The real difference between terrorists and military is that terrorists specifically attempt to target the civilian population. If a child or baby dies, they are all the more happy.

Military may or may not avoid the civilian populations, depending on the military, but they usually do not target the civilian populations specifically. (This is why Saddam invited children for that special visit during the first Gulf War.)

Anyway this is just preliminary information, and all the facts are not yet out. I found this interesting, so I posted it. More information will come out, hopefully before too long.


Really? You actually compare Socialistworker.org to The Weekly Standard? You cannot be serious.

The Weekly Standard is a legitimate news source. Socialistworker.org is not. (Any more then the National Socialist Movement who also have a website.)

Yes the Weekly Standard is a conservative magazine, but it would have been better to compare it to The Nation, a legitimate liberal magazine.

By the way, I don't subscribe to this magazine, I just heard about the story when the author was interviewed, and searched for the article.

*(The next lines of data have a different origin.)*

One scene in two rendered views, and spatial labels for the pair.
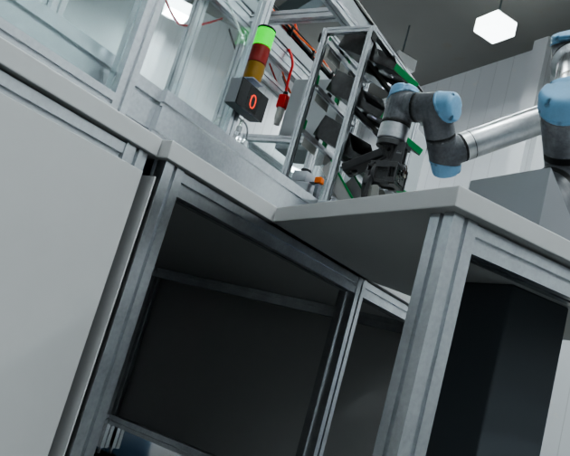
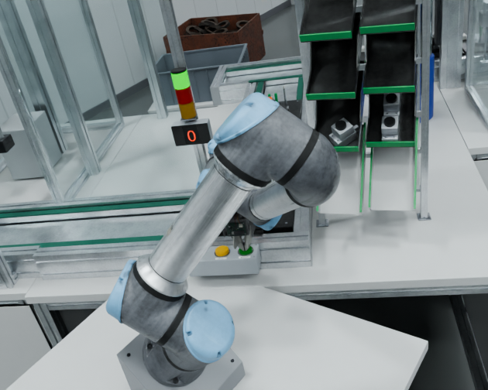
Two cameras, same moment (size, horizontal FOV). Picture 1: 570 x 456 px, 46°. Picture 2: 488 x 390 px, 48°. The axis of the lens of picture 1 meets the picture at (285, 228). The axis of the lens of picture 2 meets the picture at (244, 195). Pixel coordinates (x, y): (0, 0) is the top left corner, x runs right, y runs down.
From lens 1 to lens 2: 225 cm
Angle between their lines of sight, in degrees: 77
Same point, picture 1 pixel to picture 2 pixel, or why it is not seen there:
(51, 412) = not seen: hidden behind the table
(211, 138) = (76, 258)
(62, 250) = (21, 339)
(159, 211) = (47, 316)
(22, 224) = (1, 337)
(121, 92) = (2, 280)
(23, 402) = not seen: hidden behind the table
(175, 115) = (44, 263)
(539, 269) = not seen: outside the picture
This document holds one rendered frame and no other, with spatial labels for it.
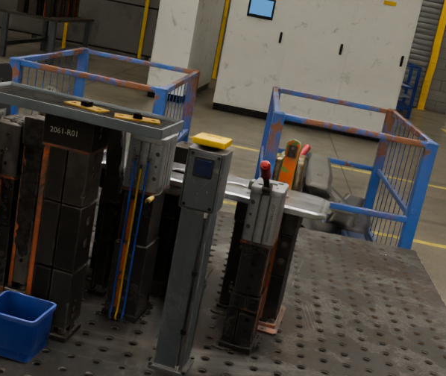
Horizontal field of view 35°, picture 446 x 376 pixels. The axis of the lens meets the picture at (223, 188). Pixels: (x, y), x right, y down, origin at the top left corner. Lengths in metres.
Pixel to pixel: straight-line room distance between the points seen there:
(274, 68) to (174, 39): 1.36
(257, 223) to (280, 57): 8.07
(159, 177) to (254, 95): 8.06
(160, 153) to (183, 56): 8.07
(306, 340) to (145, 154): 0.57
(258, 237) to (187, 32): 8.12
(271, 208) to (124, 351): 0.41
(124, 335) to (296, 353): 0.37
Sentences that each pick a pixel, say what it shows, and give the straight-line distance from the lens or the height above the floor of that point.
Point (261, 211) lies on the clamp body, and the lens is 1.41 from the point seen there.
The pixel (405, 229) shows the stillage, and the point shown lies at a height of 0.51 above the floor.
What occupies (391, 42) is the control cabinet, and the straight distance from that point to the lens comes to 9.55.
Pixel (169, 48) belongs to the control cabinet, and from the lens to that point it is 9.52.
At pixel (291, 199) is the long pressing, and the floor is 1.00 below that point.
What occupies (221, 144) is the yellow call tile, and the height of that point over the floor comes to 1.16.
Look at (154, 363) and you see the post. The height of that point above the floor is 0.71.
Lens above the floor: 1.39
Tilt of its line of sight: 14 degrees down
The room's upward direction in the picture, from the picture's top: 11 degrees clockwise
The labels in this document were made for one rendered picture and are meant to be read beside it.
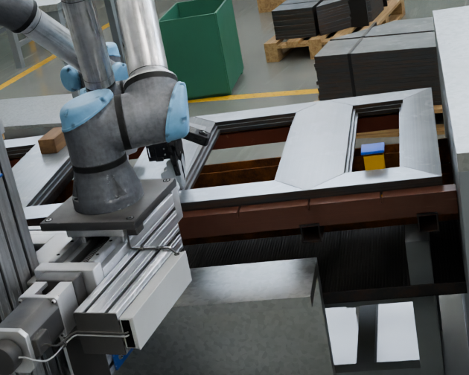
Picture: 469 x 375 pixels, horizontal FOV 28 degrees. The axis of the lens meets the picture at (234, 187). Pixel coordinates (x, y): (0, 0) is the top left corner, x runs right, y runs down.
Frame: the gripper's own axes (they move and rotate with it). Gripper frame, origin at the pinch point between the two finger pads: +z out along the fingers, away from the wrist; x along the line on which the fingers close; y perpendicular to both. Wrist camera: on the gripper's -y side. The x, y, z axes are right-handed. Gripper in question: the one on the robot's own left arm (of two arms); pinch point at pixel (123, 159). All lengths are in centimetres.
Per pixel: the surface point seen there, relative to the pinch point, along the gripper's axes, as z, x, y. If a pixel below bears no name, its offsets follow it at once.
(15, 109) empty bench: 63, 302, -174
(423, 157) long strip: 1, -23, 88
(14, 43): 62, 524, -263
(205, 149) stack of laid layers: 2.3, 6.4, 23.8
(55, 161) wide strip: 0.8, 8.2, -25.3
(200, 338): 36, -45, 26
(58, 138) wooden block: -3.3, 18.7, -26.9
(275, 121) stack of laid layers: 3, 27, 43
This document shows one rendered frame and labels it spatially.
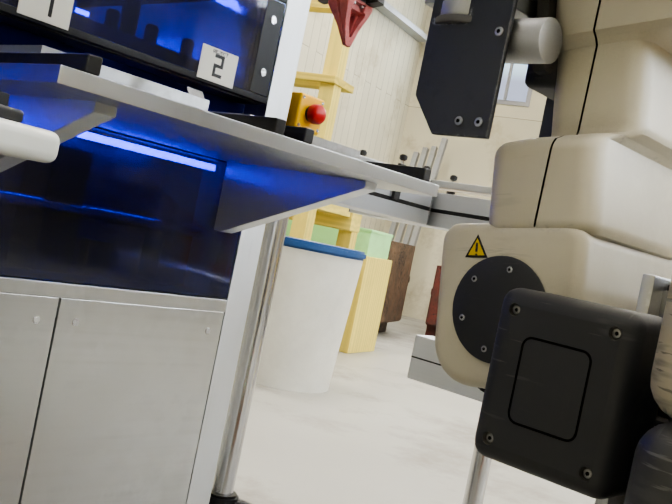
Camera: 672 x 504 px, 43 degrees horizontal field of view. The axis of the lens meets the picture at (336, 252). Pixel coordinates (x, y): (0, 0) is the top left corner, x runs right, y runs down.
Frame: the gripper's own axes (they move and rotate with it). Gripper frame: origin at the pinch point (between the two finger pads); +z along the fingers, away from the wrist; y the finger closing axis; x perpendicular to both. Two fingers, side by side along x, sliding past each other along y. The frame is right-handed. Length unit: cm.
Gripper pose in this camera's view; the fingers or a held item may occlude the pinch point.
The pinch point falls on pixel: (346, 41)
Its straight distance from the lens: 146.5
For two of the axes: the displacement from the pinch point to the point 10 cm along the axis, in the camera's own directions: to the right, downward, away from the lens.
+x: -6.3, -1.2, -7.6
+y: -7.7, -0.2, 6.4
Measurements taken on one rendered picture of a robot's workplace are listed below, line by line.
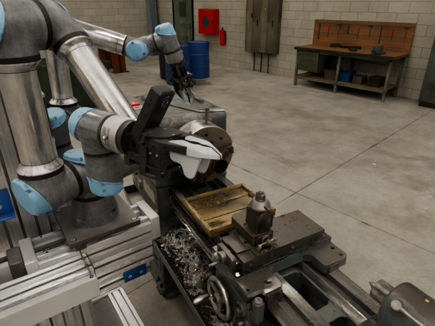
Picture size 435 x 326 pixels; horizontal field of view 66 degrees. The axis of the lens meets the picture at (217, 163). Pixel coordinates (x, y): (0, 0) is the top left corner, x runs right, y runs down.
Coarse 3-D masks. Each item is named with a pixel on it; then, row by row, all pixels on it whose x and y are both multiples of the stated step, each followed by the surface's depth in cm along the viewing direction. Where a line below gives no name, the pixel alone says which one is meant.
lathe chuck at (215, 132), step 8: (192, 128) 170; (200, 128) 167; (208, 128) 169; (216, 128) 172; (208, 136) 171; (216, 136) 174; (224, 136) 176; (216, 144) 176; (224, 144) 178; (208, 176) 181; (216, 176) 184
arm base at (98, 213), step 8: (72, 200) 106; (80, 200) 103; (88, 200) 103; (96, 200) 104; (104, 200) 106; (112, 200) 110; (72, 208) 106; (80, 208) 104; (88, 208) 104; (96, 208) 105; (104, 208) 106; (112, 208) 110; (72, 216) 106; (80, 216) 105; (88, 216) 104; (96, 216) 105; (104, 216) 106; (112, 216) 108; (80, 224) 105; (88, 224) 105; (96, 224) 105; (104, 224) 107
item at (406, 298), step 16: (384, 288) 90; (400, 288) 86; (416, 288) 86; (384, 304) 86; (400, 304) 81; (416, 304) 81; (432, 304) 81; (368, 320) 102; (384, 320) 86; (400, 320) 82; (416, 320) 78; (432, 320) 78
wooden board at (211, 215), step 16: (208, 192) 176; (224, 192) 179; (240, 192) 180; (192, 208) 162; (208, 208) 165; (224, 208) 165; (240, 208) 165; (272, 208) 162; (208, 224) 153; (224, 224) 150
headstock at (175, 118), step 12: (132, 96) 215; (168, 108) 191; (192, 108) 191; (204, 108) 191; (216, 108) 192; (168, 120) 177; (180, 120) 179; (192, 120) 182; (216, 120) 188; (156, 180) 186; (168, 180) 188; (180, 180) 192
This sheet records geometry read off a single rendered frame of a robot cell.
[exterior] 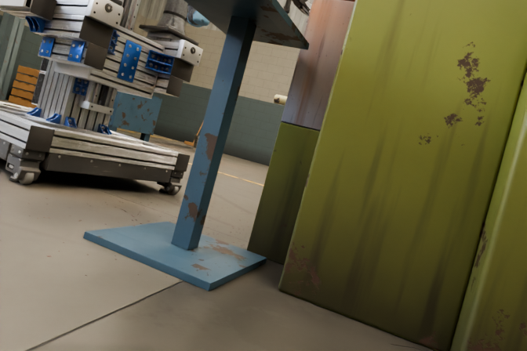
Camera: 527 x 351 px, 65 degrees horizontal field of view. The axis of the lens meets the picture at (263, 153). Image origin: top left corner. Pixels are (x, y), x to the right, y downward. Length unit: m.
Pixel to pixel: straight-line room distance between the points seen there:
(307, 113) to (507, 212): 0.69
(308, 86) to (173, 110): 9.84
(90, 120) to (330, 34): 1.28
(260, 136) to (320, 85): 8.69
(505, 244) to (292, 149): 0.71
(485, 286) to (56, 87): 1.95
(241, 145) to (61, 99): 8.28
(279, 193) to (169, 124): 9.84
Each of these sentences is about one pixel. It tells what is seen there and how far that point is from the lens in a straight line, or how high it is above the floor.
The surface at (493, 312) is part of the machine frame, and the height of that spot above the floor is 0.16.
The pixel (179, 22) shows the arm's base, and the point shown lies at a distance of 2.26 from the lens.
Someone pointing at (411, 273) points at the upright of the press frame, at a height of 0.16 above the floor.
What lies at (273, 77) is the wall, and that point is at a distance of 10.26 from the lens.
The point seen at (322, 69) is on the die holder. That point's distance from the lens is 1.44.
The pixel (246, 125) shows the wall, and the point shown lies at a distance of 10.25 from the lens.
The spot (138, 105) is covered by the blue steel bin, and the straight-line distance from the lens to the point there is 6.51.
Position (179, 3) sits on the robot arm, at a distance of 2.28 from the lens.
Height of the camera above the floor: 0.36
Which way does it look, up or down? 1 degrees down
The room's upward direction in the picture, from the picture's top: 15 degrees clockwise
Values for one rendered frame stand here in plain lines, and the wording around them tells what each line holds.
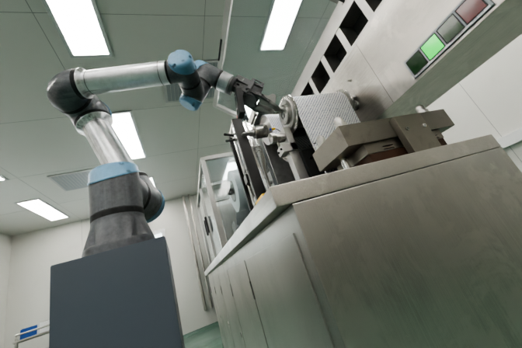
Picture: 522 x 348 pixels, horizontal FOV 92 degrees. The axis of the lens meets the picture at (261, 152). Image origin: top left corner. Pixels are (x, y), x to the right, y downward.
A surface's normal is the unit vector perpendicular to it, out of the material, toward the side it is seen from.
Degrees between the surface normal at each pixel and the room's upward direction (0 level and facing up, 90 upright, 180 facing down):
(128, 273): 90
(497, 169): 90
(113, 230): 72
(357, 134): 90
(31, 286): 90
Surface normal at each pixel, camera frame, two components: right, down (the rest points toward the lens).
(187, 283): 0.24, -0.47
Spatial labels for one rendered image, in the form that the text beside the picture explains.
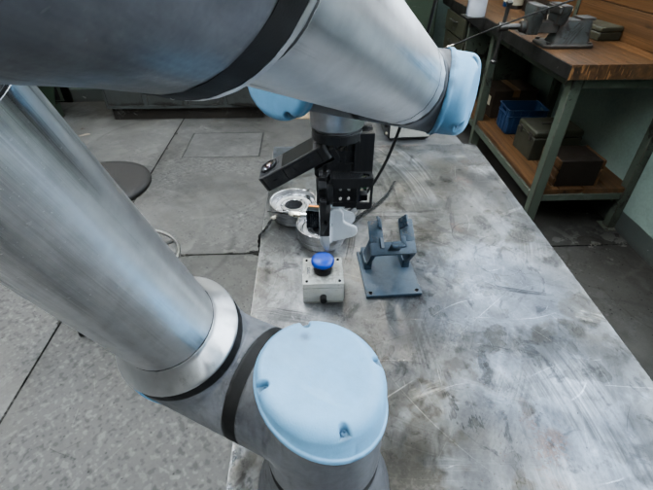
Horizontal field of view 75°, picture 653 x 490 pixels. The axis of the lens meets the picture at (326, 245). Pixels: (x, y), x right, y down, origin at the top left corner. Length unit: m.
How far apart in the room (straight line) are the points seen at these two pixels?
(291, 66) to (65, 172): 0.13
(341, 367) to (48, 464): 1.40
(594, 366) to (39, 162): 0.73
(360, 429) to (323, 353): 0.07
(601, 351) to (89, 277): 0.72
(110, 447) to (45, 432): 0.24
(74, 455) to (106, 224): 1.44
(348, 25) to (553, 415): 0.60
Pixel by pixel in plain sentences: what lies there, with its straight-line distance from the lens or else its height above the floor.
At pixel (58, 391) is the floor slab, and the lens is 1.86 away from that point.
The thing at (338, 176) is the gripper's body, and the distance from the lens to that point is 0.61.
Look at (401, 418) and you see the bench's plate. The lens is 0.63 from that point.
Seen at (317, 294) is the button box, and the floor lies 0.82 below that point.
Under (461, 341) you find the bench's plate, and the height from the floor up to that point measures 0.80.
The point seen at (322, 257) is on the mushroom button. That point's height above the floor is 0.88.
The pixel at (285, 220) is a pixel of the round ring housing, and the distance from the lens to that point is 0.92.
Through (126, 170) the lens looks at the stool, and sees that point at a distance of 1.70.
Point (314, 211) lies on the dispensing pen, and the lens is 0.85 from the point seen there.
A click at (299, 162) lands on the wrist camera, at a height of 1.06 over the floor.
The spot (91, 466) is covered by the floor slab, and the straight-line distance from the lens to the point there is 1.64.
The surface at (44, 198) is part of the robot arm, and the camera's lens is 0.24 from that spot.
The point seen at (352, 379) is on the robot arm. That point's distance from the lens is 0.38.
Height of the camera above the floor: 1.33
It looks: 38 degrees down
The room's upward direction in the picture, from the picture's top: straight up
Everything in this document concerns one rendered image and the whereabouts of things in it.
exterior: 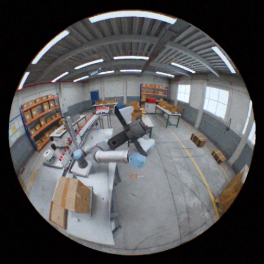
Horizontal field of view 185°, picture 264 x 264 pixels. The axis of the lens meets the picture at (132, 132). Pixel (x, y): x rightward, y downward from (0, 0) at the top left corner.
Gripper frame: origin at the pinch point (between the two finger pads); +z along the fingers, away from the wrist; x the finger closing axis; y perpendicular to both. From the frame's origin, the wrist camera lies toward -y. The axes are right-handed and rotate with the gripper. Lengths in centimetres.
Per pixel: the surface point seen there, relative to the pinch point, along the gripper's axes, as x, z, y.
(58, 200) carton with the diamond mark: 15, -6, -77
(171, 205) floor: 163, -75, -8
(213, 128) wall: 204, -207, 383
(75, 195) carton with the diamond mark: 17, -16, -61
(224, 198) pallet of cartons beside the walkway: 237, -5, 98
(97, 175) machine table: 21, -63, -62
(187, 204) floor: 189, -63, 20
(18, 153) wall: -202, -18, -516

Correction, the Weekly Standard is a neoconservative magazine.

The editor of the Weekly Standard (William Kristol) is chairman and co-founder of the Project for the New American Century


Don't forget, he's also son of one of the original scary neo-cons, Irving Kristol.

And he's a Jew too... Scary stuff. Please post an article about some Israeli spy ring now.


Hey JTF : you'r not as mysterious sounding as you used to be


We'll have to disagree.

A sovereign country, whether your like it or not, has no restriction on its right to teach conventional warfare to anyone it wants.

I think the preemption doctrine is being accepted here too, when, again it is dangerous, simply because of the vileness of the terrorist enemy.

The fact we are in a war against terrorists is excusing an awful lot. Eventually the weight of all that excusing will collapse the war effort if we aren't careful.

Credibility matters.


Of course it matters who is trained. Training our enemies makes Saddam our enemy.

You think Saddam had the right to train terrorists and we did not have the right to stop it?


Im sure that several of the middle eastern governments sponsor organizations that have terrorist branches. Palestine, Iran has em for sure, mabey even the Saudi's. As far as iraq is concerned this is the first piece of news that i have read concerning their terrorists so i am guessing that they werent the biggest problem in the area. Of course Hussein was pretty belligerant. He wouldnt let our weapons inspectors in, he talked tough i guess to the wrong people.

I am somewhat suspicous of this article , because i do not think that sadaam would want terrorists in his ethnicly diverse country - they are just getting into the begening stages of their own civil war with factions based on ethnic groups. So it doesnt make a lot of sense for him to heighten the tension, but rather i think he just played the good dictator and used police and army forces to keep the craziest elements out. Remember as well that their were reports that sadaam met with al queda, but none of them have said for certain that anything has resulted from this.